# What to do:
Tally the lines below that include "model" and give only the total.
* * * *
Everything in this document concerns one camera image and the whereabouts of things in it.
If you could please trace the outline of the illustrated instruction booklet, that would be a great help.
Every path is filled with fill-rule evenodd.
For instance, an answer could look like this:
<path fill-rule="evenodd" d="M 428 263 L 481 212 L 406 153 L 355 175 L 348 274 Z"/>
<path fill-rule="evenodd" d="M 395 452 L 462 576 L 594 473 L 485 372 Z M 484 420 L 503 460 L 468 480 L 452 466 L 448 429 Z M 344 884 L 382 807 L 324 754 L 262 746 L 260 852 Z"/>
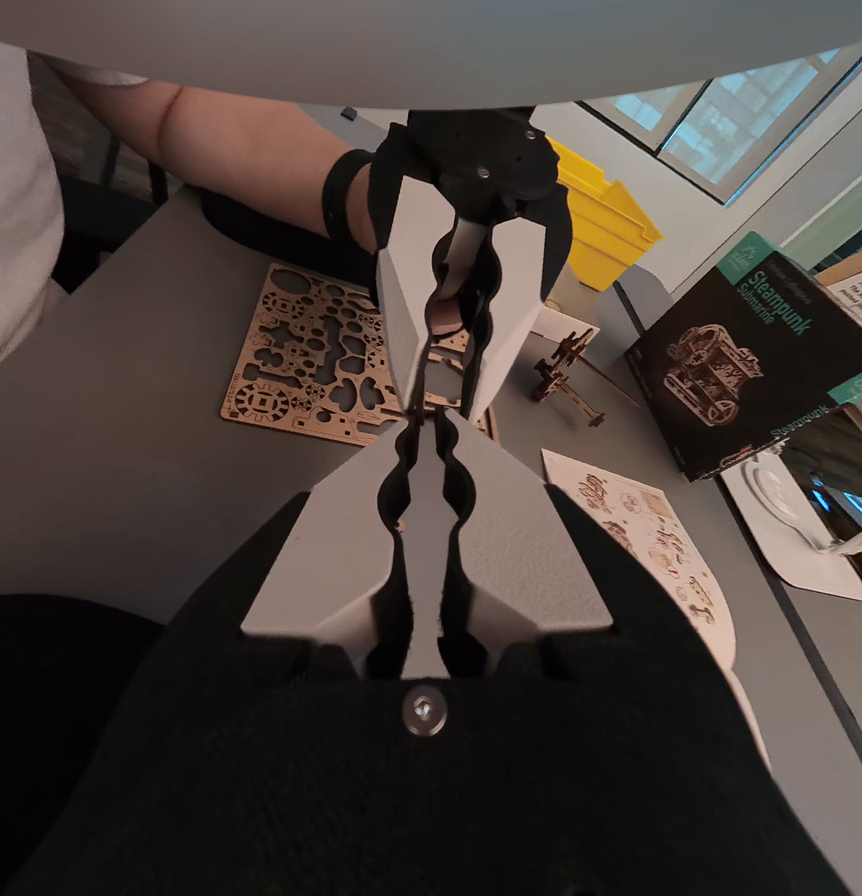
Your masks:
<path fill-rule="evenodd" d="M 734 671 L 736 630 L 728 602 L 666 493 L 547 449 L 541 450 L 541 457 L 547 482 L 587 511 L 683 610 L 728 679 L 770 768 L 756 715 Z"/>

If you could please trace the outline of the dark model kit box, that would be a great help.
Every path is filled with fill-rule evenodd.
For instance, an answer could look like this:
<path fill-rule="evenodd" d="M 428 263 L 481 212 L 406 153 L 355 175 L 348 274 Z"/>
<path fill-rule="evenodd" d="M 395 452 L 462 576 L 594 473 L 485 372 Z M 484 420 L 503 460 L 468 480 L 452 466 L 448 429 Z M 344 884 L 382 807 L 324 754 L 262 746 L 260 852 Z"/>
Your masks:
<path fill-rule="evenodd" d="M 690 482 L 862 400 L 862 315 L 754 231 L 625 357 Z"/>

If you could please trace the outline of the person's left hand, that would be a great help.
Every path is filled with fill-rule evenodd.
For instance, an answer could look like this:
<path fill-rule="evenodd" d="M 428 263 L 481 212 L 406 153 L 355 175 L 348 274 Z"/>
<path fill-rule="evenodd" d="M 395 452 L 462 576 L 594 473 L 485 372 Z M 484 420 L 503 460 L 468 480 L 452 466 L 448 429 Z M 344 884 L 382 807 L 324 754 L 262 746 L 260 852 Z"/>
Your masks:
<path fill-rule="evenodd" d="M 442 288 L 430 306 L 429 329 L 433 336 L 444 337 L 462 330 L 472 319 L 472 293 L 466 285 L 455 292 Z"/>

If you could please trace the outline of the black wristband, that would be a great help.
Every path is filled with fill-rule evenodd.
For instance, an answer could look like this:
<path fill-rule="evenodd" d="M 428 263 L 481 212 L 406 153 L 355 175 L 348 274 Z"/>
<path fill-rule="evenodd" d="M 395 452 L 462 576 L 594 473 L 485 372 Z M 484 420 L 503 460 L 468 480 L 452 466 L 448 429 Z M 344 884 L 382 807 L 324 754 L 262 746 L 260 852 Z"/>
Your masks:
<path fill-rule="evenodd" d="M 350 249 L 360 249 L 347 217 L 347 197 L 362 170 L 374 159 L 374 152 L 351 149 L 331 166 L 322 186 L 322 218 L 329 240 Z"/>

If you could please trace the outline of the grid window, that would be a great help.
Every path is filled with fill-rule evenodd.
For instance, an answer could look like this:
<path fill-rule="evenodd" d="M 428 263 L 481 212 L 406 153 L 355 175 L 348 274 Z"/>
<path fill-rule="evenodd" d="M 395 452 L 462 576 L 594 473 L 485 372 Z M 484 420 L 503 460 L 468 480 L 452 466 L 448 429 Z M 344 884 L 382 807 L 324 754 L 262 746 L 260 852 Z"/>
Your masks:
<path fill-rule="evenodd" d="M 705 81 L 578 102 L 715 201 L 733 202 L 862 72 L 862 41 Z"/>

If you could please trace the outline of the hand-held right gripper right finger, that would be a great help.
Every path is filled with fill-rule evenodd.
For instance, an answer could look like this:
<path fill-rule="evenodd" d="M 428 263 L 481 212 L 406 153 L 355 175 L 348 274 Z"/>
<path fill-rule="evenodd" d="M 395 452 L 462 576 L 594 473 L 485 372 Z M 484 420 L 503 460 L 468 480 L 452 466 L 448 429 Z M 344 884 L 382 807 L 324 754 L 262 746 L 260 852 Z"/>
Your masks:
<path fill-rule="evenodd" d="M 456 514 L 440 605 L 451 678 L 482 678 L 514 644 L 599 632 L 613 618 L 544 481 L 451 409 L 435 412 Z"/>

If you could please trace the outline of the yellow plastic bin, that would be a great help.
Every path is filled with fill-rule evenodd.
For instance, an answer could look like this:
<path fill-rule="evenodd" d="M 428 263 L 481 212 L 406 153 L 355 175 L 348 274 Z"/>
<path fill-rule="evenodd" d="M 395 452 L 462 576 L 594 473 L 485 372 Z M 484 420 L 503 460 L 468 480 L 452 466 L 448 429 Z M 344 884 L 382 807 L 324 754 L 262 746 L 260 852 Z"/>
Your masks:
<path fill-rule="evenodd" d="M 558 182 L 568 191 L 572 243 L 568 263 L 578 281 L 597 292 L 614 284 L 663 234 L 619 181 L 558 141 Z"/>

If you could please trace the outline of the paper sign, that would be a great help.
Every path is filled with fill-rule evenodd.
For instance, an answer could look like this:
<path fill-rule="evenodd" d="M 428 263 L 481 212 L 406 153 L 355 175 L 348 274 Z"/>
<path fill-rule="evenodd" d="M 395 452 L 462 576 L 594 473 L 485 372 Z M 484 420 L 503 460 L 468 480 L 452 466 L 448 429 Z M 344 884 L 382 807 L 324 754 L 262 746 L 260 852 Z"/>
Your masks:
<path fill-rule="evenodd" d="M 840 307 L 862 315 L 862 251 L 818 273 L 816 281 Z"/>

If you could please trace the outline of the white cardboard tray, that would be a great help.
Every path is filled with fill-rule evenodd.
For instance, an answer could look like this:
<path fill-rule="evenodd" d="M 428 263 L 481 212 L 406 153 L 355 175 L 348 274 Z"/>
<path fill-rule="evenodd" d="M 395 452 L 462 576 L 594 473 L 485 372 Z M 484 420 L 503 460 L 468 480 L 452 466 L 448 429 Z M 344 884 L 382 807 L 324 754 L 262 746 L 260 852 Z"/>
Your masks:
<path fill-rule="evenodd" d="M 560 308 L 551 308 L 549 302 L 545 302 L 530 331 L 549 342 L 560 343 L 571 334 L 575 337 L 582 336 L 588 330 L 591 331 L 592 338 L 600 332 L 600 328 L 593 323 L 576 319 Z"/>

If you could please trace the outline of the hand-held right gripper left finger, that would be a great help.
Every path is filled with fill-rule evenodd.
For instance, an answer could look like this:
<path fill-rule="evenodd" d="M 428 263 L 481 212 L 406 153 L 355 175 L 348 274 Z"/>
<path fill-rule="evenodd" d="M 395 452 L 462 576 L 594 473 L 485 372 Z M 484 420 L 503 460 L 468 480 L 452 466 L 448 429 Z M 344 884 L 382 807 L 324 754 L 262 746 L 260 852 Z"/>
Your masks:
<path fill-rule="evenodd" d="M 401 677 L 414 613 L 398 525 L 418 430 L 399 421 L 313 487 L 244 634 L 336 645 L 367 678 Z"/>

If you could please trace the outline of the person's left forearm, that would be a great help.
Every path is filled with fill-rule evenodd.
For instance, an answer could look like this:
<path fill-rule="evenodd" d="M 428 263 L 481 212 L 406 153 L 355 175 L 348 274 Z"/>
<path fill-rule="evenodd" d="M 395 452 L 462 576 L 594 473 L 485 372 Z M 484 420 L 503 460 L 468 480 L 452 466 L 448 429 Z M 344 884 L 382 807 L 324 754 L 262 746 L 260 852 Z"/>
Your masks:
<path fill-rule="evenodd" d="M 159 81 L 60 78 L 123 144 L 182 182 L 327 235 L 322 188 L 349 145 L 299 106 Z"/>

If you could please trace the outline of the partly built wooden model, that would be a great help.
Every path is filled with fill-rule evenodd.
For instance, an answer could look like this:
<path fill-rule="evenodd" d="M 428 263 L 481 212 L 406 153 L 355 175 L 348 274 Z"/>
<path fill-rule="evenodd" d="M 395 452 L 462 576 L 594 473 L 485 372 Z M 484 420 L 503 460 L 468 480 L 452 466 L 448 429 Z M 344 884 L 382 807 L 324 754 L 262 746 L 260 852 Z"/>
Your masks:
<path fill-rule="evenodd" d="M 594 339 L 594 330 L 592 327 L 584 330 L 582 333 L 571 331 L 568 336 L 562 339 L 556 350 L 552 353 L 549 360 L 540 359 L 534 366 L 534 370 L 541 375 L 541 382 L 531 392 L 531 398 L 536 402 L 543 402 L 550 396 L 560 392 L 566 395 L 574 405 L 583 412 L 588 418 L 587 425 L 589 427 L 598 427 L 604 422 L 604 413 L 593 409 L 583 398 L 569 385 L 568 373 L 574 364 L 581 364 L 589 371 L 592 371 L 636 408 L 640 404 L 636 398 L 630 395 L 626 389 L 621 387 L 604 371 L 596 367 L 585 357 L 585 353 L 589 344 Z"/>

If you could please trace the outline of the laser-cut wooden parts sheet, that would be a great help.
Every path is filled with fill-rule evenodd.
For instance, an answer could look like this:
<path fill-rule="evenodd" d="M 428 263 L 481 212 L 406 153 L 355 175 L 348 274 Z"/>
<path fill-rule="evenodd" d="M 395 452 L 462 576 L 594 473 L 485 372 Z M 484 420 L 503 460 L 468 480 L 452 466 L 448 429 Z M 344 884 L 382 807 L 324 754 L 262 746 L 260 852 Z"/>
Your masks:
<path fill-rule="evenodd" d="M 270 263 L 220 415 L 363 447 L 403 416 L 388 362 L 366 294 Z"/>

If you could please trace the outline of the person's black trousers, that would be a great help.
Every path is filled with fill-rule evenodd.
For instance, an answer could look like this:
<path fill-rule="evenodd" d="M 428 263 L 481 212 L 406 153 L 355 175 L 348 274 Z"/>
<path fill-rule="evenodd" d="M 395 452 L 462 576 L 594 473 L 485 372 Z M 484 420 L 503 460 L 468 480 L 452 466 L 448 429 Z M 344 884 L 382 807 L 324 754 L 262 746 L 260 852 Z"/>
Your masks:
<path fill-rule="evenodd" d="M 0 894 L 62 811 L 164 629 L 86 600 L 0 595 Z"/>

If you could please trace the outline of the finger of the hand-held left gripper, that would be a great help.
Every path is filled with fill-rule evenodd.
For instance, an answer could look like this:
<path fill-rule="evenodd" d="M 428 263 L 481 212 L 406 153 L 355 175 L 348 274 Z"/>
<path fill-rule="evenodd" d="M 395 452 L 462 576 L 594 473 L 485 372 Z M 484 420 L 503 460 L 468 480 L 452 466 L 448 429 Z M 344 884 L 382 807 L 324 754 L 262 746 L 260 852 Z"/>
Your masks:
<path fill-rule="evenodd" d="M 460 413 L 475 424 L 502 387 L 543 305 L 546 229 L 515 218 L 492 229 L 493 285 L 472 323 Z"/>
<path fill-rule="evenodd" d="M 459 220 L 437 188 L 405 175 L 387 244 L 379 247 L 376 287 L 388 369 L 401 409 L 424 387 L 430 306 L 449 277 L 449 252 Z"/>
* * * *
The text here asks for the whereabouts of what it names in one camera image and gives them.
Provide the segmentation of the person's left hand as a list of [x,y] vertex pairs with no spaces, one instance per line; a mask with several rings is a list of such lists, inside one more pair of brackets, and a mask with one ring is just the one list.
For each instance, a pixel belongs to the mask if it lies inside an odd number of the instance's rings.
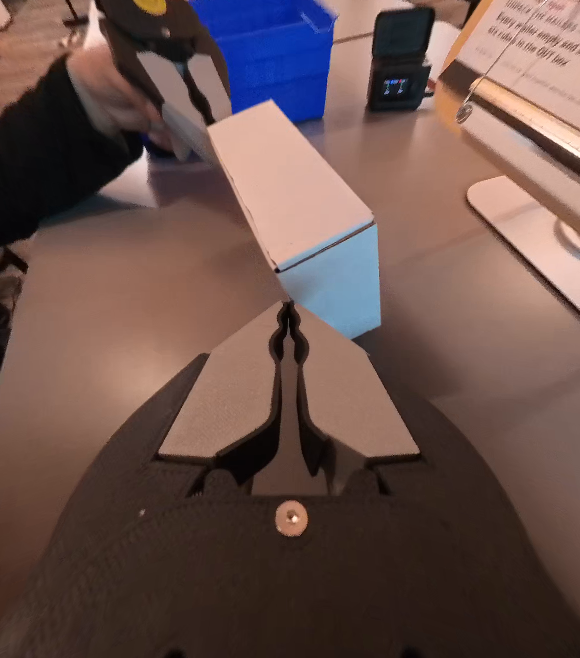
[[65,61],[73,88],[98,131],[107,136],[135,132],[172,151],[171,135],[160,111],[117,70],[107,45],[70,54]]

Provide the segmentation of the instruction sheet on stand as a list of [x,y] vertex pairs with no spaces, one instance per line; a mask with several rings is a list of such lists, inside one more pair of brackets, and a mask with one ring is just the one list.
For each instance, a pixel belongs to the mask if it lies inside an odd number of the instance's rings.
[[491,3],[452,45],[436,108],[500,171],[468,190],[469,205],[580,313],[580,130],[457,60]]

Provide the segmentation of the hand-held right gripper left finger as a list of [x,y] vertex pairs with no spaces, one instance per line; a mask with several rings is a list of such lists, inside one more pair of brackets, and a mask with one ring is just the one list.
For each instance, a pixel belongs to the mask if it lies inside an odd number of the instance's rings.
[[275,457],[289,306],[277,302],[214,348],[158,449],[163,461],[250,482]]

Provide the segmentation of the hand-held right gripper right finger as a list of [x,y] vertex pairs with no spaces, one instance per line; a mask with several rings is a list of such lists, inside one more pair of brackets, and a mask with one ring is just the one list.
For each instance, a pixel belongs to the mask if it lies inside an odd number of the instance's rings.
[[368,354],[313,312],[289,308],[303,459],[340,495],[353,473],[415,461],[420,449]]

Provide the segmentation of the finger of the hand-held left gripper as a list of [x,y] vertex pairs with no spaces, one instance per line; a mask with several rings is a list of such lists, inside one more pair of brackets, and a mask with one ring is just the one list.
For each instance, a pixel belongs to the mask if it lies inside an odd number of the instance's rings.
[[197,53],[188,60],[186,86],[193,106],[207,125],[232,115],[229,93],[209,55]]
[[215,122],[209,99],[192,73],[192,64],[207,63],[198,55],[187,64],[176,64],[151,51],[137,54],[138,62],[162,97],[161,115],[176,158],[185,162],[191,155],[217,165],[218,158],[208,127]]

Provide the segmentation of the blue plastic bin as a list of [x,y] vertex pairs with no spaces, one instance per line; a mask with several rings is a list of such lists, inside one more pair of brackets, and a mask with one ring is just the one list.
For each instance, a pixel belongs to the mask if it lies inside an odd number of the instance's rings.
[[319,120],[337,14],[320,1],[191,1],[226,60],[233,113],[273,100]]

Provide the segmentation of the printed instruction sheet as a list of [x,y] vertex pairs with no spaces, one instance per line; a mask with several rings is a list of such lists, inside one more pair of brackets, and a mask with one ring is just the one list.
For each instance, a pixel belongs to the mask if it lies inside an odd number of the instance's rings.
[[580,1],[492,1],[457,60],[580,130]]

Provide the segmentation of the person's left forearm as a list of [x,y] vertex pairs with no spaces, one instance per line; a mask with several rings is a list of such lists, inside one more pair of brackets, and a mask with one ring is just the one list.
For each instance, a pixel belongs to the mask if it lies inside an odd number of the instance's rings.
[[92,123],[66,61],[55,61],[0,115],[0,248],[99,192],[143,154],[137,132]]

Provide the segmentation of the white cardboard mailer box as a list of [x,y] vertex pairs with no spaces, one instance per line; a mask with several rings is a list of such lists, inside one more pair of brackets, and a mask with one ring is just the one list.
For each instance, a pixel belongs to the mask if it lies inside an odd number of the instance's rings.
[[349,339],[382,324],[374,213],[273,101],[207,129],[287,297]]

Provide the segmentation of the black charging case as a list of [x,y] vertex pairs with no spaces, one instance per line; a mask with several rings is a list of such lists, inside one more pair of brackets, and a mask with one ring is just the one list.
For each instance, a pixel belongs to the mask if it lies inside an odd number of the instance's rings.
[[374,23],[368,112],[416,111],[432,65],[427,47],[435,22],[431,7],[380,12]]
* * * *
# Answer below:
2